_Supplied information:_

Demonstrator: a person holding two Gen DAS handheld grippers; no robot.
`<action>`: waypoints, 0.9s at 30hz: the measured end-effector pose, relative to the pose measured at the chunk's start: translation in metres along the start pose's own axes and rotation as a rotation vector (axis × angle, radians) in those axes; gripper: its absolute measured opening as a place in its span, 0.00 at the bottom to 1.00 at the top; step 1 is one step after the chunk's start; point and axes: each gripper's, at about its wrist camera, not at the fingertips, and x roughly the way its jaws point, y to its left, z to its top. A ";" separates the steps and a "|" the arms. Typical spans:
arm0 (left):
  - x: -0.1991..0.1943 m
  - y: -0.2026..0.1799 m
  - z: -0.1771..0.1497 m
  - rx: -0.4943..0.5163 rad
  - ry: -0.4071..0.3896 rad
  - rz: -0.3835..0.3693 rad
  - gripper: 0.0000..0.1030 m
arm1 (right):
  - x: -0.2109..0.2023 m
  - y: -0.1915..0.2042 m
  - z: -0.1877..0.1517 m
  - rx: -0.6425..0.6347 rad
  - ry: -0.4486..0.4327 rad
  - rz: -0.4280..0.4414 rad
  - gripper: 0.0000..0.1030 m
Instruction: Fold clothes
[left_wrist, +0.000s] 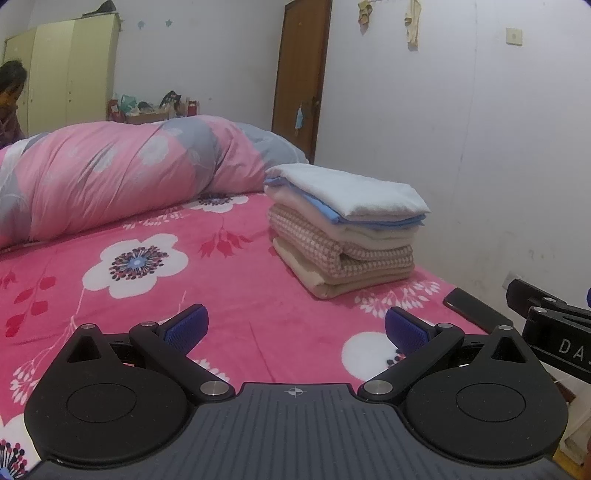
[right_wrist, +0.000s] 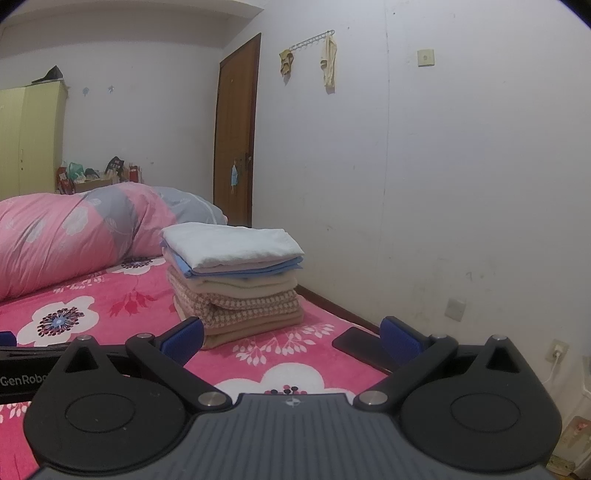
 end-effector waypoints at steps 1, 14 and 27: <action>0.000 0.000 0.000 0.000 0.000 0.000 1.00 | 0.000 0.000 0.000 0.000 0.000 0.000 1.00; 0.000 -0.002 0.001 0.001 -0.001 0.002 1.00 | 0.001 0.001 -0.001 0.002 0.004 -0.002 1.00; -0.001 0.002 0.001 0.000 -0.002 0.003 1.00 | -0.002 0.002 -0.002 0.000 0.002 0.001 1.00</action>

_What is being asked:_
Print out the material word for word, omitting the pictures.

_Your solution:_
Demonstrator: a person holding two Gen DAS handheld grippers; no robot.
`<action>`: waypoints, 0.9s at 30hz: the measured end-effector pose, relative to the pose measured at the chunk's start: translation in metres along the start pose's own axes and rotation as a rotation vector (axis × angle, radians) in those axes; gripper: its absolute measured opening as a place in its span, 0.00 at the bottom to 1.00 at the top; step 1 is one step after the chunk's start; point and axes: each gripper's, at about its wrist camera, not at the fingertips, and x roughly the way its jaws point, y to its left, z to its top. A ";" separates the steps and a "|" the arms. Typical spans:
arm0 (left):
  - x: -0.1991..0.1943 m
  - y: -0.2026..0.1799 m
  - z: -0.1771..0.1497 m
  - rx: -0.4943..0.5163 rad
  - ry: -0.4071..0.3896 rad
  - rz: -0.3835..0.3693 rad
  - gripper: 0.0000..0.1030 m
arm1 (right):
  - x: -0.2109..0.2023 m
  - y: -0.1915..0.2042 m
  - z: -0.1877..0.1517 m
  - rx: -0.6425..0.6347 rad
  - ry: -0.4486..0.4327 rad
  - rz: -0.4280..0.4414 rad
  - gripper: 0.0000..0.1030 m
Instruction: Fold clothes
[left_wrist, +0.000s] 
[right_wrist, +0.000s] 
 end-effector waypoints at steps 1, 14 and 27: <action>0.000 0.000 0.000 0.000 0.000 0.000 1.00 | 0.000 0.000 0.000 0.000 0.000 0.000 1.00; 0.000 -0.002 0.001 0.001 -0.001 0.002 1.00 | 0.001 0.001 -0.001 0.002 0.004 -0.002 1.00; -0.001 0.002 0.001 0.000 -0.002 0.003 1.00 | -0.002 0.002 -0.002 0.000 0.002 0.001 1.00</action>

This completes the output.